Global Clinical & Real World Evidence Statistics, Global Biometrics, Teva Pharmaceuticals, 145 Brandywine Pkwy, PA, 19380, West Chester, USA.
Statistical and Quantitative Science, Data Sciences Institute, Takeda Pharmaceutical Co. Limited, 300 Mass Ave, West Chester, PA, 19380, USA.
AAPS J. 2022 Jan 4;24(1):19. doi: 10.1208/s12248-021-00644-3.
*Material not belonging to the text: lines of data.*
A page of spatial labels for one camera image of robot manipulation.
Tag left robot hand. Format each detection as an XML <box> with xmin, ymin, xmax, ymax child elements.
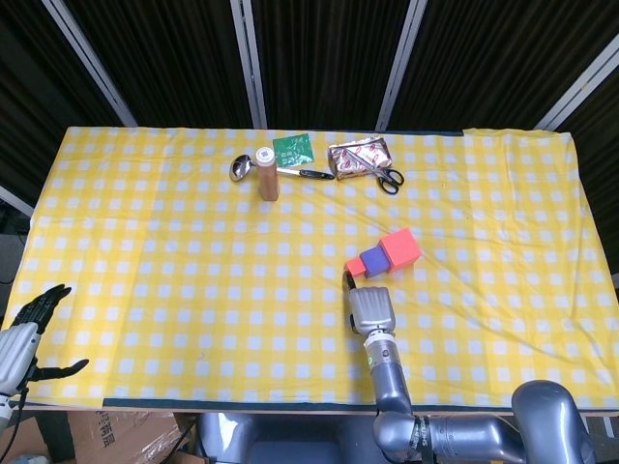
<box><xmin>0</xmin><ymin>283</ymin><xmax>91</xmax><ymax>395</ymax></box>

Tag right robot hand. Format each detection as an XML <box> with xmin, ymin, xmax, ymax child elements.
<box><xmin>341</xmin><ymin>271</ymin><xmax>398</xmax><ymax>335</ymax></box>

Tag small orange cube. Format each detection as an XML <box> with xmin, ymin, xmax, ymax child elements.
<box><xmin>344</xmin><ymin>256</ymin><xmax>368</xmax><ymax>280</ymax></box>

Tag purple cube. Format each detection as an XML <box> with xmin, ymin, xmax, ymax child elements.
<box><xmin>360</xmin><ymin>246</ymin><xmax>392</xmax><ymax>279</ymax></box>

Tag large orange cube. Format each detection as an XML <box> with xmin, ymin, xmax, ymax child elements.
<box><xmin>378</xmin><ymin>228</ymin><xmax>422</xmax><ymax>270</ymax></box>

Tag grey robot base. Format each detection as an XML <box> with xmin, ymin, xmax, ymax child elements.
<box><xmin>195</xmin><ymin>412</ymin><xmax>402</xmax><ymax>464</ymax></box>

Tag cardboard box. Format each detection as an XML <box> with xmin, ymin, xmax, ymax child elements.
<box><xmin>0</xmin><ymin>410</ymin><xmax>195</xmax><ymax>464</ymax></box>

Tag foil snack package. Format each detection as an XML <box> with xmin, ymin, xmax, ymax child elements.
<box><xmin>327</xmin><ymin>136</ymin><xmax>392</xmax><ymax>183</ymax></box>

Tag brown bottle white cap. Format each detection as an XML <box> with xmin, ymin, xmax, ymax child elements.
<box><xmin>254</xmin><ymin>146</ymin><xmax>280</xmax><ymax>202</ymax></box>

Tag green packet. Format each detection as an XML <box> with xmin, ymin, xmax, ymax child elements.
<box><xmin>272</xmin><ymin>134</ymin><xmax>316</xmax><ymax>169</ymax></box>

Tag yellow checkered tablecloth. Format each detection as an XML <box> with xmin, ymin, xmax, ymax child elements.
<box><xmin>12</xmin><ymin>126</ymin><xmax>619</xmax><ymax>408</ymax></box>

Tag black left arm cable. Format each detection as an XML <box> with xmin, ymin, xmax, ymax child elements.
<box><xmin>10</xmin><ymin>385</ymin><xmax>28</xmax><ymax>464</ymax></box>

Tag black handled scissors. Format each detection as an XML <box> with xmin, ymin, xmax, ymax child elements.
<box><xmin>348</xmin><ymin>148</ymin><xmax>405</xmax><ymax>196</ymax></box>

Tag black strap white lettering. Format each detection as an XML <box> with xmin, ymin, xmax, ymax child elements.
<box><xmin>408</xmin><ymin>413</ymin><xmax>432</xmax><ymax>461</ymax></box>

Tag white frame post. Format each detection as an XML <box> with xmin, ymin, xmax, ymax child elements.
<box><xmin>375</xmin><ymin>0</ymin><xmax>429</xmax><ymax>131</ymax></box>
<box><xmin>534</xmin><ymin>33</ymin><xmax>619</xmax><ymax>131</ymax></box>
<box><xmin>0</xmin><ymin>186</ymin><xmax>35</xmax><ymax>218</ymax></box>
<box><xmin>41</xmin><ymin>0</ymin><xmax>138</xmax><ymax>129</ymax></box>
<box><xmin>229</xmin><ymin>0</ymin><xmax>269</xmax><ymax>130</ymax></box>

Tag metal ladle black handle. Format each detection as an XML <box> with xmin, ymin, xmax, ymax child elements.
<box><xmin>228</xmin><ymin>154</ymin><xmax>336</xmax><ymax>184</ymax></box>

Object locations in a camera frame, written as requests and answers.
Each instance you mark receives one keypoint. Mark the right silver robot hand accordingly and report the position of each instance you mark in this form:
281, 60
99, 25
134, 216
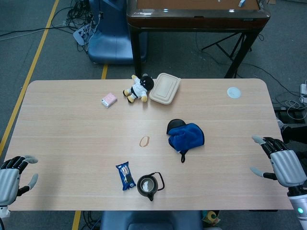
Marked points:
289, 167

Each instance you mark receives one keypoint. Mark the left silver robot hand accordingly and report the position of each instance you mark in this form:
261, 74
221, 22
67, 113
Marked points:
8, 177

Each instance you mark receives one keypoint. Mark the blue oven mitt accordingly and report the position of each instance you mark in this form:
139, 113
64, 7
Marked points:
189, 137

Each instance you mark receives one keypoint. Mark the blue mobile robot base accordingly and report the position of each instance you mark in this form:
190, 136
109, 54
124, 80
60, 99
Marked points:
110, 43

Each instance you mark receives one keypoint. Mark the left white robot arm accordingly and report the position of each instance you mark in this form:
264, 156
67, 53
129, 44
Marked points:
3, 212

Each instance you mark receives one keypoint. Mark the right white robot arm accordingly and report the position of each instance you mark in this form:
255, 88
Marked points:
298, 203

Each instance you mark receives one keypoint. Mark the black trouser leg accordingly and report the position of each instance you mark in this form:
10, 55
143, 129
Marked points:
296, 134

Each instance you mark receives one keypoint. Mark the white power strip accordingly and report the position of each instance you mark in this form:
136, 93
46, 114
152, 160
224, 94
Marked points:
303, 89

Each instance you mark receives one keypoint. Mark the yellow toy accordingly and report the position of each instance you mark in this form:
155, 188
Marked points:
211, 216

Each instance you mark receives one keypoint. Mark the white round grommet cover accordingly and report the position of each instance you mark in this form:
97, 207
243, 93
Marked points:
233, 92

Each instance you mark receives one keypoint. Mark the blue cookie packet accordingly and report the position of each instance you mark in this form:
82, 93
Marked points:
126, 176

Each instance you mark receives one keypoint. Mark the pink tissue pack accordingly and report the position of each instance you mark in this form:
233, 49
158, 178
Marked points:
108, 100

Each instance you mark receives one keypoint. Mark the black tripod stand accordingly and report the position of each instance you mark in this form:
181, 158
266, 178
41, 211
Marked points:
221, 46

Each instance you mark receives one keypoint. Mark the blue robot torso base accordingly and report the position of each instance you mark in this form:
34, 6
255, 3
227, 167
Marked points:
148, 220

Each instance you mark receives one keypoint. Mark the beige lidded food container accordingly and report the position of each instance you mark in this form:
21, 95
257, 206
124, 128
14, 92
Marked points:
164, 88

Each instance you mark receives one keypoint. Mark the black and white plush doll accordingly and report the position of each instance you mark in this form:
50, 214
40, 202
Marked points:
139, 88

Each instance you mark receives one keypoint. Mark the white printed floor device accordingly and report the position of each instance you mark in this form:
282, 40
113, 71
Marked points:
80, 34

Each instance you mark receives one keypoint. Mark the small blue white item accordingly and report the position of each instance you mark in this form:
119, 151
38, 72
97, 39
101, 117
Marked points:
241, 3

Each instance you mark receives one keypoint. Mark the dark wooden side table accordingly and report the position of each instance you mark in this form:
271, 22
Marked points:
192, 20

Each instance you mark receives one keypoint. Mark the black metal floor frame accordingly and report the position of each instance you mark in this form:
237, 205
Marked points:
281, 109

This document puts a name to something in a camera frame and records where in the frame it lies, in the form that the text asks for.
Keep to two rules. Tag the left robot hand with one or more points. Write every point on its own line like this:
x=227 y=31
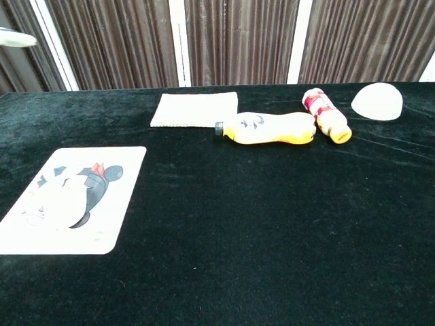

Over the past decade, artificial intelligence (AI) and machine learning (ML) have become the breakthrough technology most anticipated to have a transformative effect on pharmaceutical research and development (R&D). This is partially driven by revolutionary advances in computational technology and the parallel dissipation of previous constraints to the collection/processing of large volumes of data. Meanwhile, the cost of bringing new drugs to market and to patients has become prohibitively expensive. Recognizing these headwinds, AI/ML techniques are appealing to the pharmaceutical industry due to their automated nature, predictive capabilities, and the consequent expected increase in efficiency. ML approaches have been used in drug discovery over the past 15-20 years with increasing sophistication. The most recent aspect of drug development where positive disruption from AI/ML is starting to occur, is in clinical trial design, conduct, and analysis. The COVID-19 pandemic may further accelerate utilization of AI/ML in clinical trials due to an increased reliance on digital technology in clinical trial conduct. As we move towards a world where there is a growing integration of AI/ML into R&D, it is critical to get past the related buzz-words and noise. It is equally important to recognize that the scientific method is not obsolete when making inferences about data. Doing so will help in separating hope from hype and lead to informed decision-making on the optimal use of AI/ML in drug development. This manuscript aims to demystify key concepts, present use-cases and finally offer insights and a balanced view on the optimal use of AI/ML methods in R&D.
在过去的十年中,人工智能 (AI) 和机器学习 (ML) 已成为最受期待的突破性技术,有望对药物研发 (R&D) 产生变革性影响。这在一定程度上是由于计算技术的革命性进步以及以前在收集/处理大量数据方面的限制的消除。与此同时,将新药推向市场和患者的成本变得高得令人望而却步。认识到这些不利因素,由于其自动化性质、预测能力以及效率的预期提高,AI/ML 技术对制药行业具有吸引力。在过去的 15-20 年中,ML 方法已在药物发现中得到应用,且应用越来越复杂。AI/ML 对药物开发的最新积极影响开始出现在临床试验设计、进行和分析中。由于临床试验进行中对数字技术的依赖增加,COVID-19 大流行可能会进一步加速临床试验中 AI/ML 的使用。随着我们迈向一个越来越多地将 AI/ML 融入 R&D 的世界,重要的是要摆脱相关的炒作和噪音。同样重要的是要认识到,在对数据进行推断时,科学方法并没有过时。这样做将有助于将希望与炒作区分开来,并为在药物开发中最佳使用 AI/ML 做出明智决策。本文旨在阐明关键概念,介绍用例,最后提供对在 R&D 中最佳使用 AI/ML 方法的见解和平衡观点。